Introduction:
Sickle Cell Disease (SCD) affects nearly 100,000 people in the United States (Centers for Disease Control and Prevention, 2023). Vaso-occlusive episode (VOE) is the most common reason for hospitalization in SCD. Many providers are unfamiliar with the pain management timing and dosages required to adequately treat these episodes (Jang et al., J Transl Med 2021). Nationally, areas with comprehensive sickle cell centers have shown decreased hospital utilization, fewer VOEs, and improved quality of life (Oyedeji et al. JAMA 2020). Even in areas without a comprehensive center, implementing individualized pain care plans for SCD has reduced admission rates of high-utilizing patients while not impacting their pain rating scores (Welch-Coltrane et al. Pain Medicine 2021).

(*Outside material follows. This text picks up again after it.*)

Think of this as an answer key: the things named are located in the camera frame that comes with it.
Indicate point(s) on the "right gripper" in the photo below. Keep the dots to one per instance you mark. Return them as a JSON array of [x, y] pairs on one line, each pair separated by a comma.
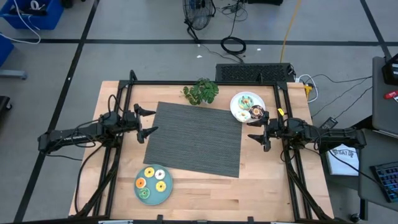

Our academic hospital, Oregon Health and Science University (OHSU), lacks a comprehensive SCD center and VOE treatment plans are not easily accessible for these patients. We conducted a retrospective analysis on a cohort of patients with SCD to investigate the factors influencing the length of emergency department (ED) and hospital stays for VOE. We aim to identify if implementing individualized pain plans via a standardized template within the electronic health record (EHR) for these patients will decrease hospital admission, length of stay and time to ED discharge. We also aim to integrate individualized pain plans into the EHR that would allow for direct exposure to the care team by creating plans that are easily accessible, reviewed, and routinely utilized for clinical decision-making.
Methods:
We performed a preliminary retrospective analysis of encounters (n=107) from 2008-2023 at OHSU, where the primary diagnosis was either a VOE or an equivalent diagnosis. Based on data demonstrating earlier maximum opioid doses leading to shortened hospital stays in frequent pain patients, we recorded the timing of the first opioid and morphine milliequivalents per hour in the first 24 hours (Payne et al. Pediatr Blood Cancer 2018). Additionally, we recorded the length of stay, admission rates, time to first IV fluid, and the type of IV fluid used. We performed a linear regression analysis on the collected data with the dependent variable as the length of stay across the independent variables of time to first opioid, time to first intravenous fluid, and morphine milliequivalents per hour during the first 24 hours after presentation.
Results:
Eighteen patients accounted for the 107 analyzed encounters. Thirteen patients (72%) had Hgb-SS disease, 2 (11%) had Hgb-SC disease, and 3 (17%) had Hgb-S-beta thalassemia. Sixty-two admissions (58%) were ED discharges, and 45 (42%) were ED to hospital admissions. The length of stay and time to the first opioid positively correlated with p=0.005 (Figure 1a). The length of stay and time to first intravenous fluid administration was also positively correlated with p=0.01. The length of stay and morphine milliequivalents per hour in the first 24 hours were negatively correlated with p<0.0001 (Figure 1b).
Conclusions:
Longer time to administration of opioids and intravenous fluids correlated with a longer length of stay in both the ED and the hospital. Additionally, lower morphine milliequivalents in the first 24 hours of presentation were associated with a prolonged hospital stay at our institution. We hypothesize that these three factors are secondary to delays in care and inappropriate initial treatment of VOE. To address these factors, we aim to implement standardized pain plans in the EHR of our institution. Implementation of individualized pain plans, particularly in the ED, has led to the earlier initiation of opioids (Della-Moretta et al. Ann Emerg Med 2020). We anticipate similar effectiveness for timely and appropriate fluid administration and adequate opioid dosing. We plan to continue retrospective analysis and compare this data to VOE encounters post-implementation. By implementing individualized plans that are integrated within the EHR and efficiently utilized by the care team, we hope to improve VOE management at our institution with decreased length of stay, less ED to hospital admissions, and improved patient satisfaction.
Disclosures
No relevant conflicts of interest to declare.